Near-Total Laryngectomy

Near-Total Laryngectomy

No Results

No Results


Laryngeal cancer continues to kill nearly 4,000 people per year in the United States, despite stricter bans on smoking, increased public awareness, and improved treatment modalities. The ultimate goal of every clinician treating laryngeal cancer is the extirpation of disease with the maintenance of voice functionality and swallowing. Most early glottic and supraglottic cancers can easily be treated without affecting the phonatory mechanism. This is difficult to achieve in larger transglottic lesions because the preferred surgical treatment for advanced laryngeal tumors remains total laryngectomy (TL), a surgical technique in which laryngeal speech is sacrificed.

Radiation and chemotherapy, part of the so-called organ-sparing protocols, have also resulted in effective outcomes. This article focuses on near-total laryngectomies, which aim to remove nearly all of larynx, while providing a high rate of disease control without substantial loss of function.
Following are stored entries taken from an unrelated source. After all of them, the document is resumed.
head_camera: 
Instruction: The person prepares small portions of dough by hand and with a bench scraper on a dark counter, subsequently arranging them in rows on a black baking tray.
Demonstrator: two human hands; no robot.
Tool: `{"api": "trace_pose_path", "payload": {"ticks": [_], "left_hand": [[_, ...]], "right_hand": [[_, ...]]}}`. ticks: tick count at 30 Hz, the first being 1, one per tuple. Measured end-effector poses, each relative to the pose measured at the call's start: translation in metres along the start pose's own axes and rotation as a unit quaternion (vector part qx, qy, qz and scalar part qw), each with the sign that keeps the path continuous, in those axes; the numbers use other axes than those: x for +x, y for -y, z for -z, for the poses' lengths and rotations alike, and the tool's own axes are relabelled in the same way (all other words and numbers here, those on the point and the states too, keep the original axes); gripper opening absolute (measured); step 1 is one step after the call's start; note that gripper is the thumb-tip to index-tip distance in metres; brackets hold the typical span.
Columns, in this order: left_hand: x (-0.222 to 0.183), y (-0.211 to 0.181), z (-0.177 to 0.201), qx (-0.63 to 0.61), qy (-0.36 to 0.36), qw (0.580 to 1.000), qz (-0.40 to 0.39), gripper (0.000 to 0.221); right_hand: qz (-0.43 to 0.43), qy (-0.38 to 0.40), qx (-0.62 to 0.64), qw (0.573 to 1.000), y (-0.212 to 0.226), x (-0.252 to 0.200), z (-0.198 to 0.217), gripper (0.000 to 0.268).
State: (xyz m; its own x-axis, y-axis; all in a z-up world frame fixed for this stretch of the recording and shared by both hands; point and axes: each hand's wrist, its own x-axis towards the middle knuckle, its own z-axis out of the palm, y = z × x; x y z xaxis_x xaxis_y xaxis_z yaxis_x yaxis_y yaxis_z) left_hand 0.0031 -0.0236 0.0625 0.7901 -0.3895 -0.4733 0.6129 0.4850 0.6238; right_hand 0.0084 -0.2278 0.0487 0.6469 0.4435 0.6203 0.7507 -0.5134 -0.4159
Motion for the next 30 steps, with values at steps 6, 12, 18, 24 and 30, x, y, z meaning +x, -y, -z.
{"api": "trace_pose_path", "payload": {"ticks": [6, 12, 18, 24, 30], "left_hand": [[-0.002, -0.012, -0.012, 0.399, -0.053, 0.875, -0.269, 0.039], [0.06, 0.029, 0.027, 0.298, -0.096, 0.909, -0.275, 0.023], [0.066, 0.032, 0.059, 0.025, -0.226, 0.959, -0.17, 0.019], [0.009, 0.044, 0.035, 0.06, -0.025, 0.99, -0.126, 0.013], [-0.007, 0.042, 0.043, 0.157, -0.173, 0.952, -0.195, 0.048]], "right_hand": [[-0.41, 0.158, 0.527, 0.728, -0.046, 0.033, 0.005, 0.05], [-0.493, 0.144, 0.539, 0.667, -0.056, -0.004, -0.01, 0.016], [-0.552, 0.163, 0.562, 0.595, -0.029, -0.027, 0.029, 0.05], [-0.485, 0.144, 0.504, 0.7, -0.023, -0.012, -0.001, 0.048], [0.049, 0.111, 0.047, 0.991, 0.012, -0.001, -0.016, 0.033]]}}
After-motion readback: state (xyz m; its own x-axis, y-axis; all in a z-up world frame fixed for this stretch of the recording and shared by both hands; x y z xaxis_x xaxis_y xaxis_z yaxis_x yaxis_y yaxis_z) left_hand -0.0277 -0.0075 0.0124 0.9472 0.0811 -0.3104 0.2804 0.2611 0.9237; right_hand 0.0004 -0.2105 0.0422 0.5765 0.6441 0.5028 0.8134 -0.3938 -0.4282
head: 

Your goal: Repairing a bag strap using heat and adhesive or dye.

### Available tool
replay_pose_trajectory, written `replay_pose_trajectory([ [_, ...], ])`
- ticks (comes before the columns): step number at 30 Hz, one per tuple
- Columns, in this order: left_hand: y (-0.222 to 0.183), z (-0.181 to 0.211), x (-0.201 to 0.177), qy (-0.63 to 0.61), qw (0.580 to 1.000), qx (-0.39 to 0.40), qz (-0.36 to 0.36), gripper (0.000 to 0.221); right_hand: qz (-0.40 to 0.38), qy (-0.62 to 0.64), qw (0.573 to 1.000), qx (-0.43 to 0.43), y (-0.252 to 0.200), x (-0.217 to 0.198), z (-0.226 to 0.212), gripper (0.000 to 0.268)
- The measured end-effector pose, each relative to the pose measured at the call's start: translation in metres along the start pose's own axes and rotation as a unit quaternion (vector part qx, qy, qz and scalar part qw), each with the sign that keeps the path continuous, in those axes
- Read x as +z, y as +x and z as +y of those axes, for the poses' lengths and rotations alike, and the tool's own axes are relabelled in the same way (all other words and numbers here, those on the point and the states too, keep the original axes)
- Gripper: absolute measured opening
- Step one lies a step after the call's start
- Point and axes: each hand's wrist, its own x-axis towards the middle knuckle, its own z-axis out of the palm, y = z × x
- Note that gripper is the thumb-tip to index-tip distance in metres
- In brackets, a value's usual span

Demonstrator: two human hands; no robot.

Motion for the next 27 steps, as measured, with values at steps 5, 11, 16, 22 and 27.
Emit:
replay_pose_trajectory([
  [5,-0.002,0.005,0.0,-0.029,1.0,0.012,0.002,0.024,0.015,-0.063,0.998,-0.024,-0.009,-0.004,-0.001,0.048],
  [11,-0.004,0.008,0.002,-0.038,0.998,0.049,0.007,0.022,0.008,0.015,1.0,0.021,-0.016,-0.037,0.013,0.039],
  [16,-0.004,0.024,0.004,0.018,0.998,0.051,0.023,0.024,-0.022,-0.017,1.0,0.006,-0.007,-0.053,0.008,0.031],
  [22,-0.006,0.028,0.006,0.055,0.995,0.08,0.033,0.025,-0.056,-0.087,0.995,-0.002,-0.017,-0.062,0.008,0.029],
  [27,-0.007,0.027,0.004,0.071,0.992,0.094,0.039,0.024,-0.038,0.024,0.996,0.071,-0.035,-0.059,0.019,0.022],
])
Speech is critical to a person’s psychological well being. Consequently, advanced-stage laryngeal cancer creates a surgical dilemma, pitting the principles of oncologically sound resection against organ preservation. TL is an effective, albeit definitive removal of the larynx. Patients who undergo TL must also undergo voice rehabilitation with a prosthesis, electrolarynx, or esophageal speech. However, advances in partial laryngeal surgery, notably near-total, subtotal, extended partial laryngectomy, and endoscopic resection can remove the necessary cancerous tissue without overly aggressive resection of the larynx and pharynx, thereby maintaining voice. This concept of removing the cancerous tissue while aiming to maintain functionality of the phonatory mechanism is the driving force behind conservational laryngeal surgery.

Studies have shown that near-total laryngectomy (NTL) in select T3 and T4 laryngeal tumors provides a high rate of disease control comparable with that of the total laryngectomy. The NTL spares nontumor involved larynx, which is subsequently used for reconstruction. A patient who undergoes NTL speaks using an internal myomucosal shunt, which is lung powered. It does, however, require a tracheostomy for breathing. This article examines near-total laryngectomies and their role in the treatment of laryngeal cancer.

The image below depicts the different structures of the larynx.

Billroth performed the first total laryngectomy in 1873; just 2 years later, he also performed the first hemilaryngectomy. Despite the hemilaryngectomy being a less-drastic alternative, many surgeons preferred and adopted the TL because they believed it was the most reliable manner for treating laryngeal cancer. By the 1920s, the postoperative survival rate for TL was greater than 90%.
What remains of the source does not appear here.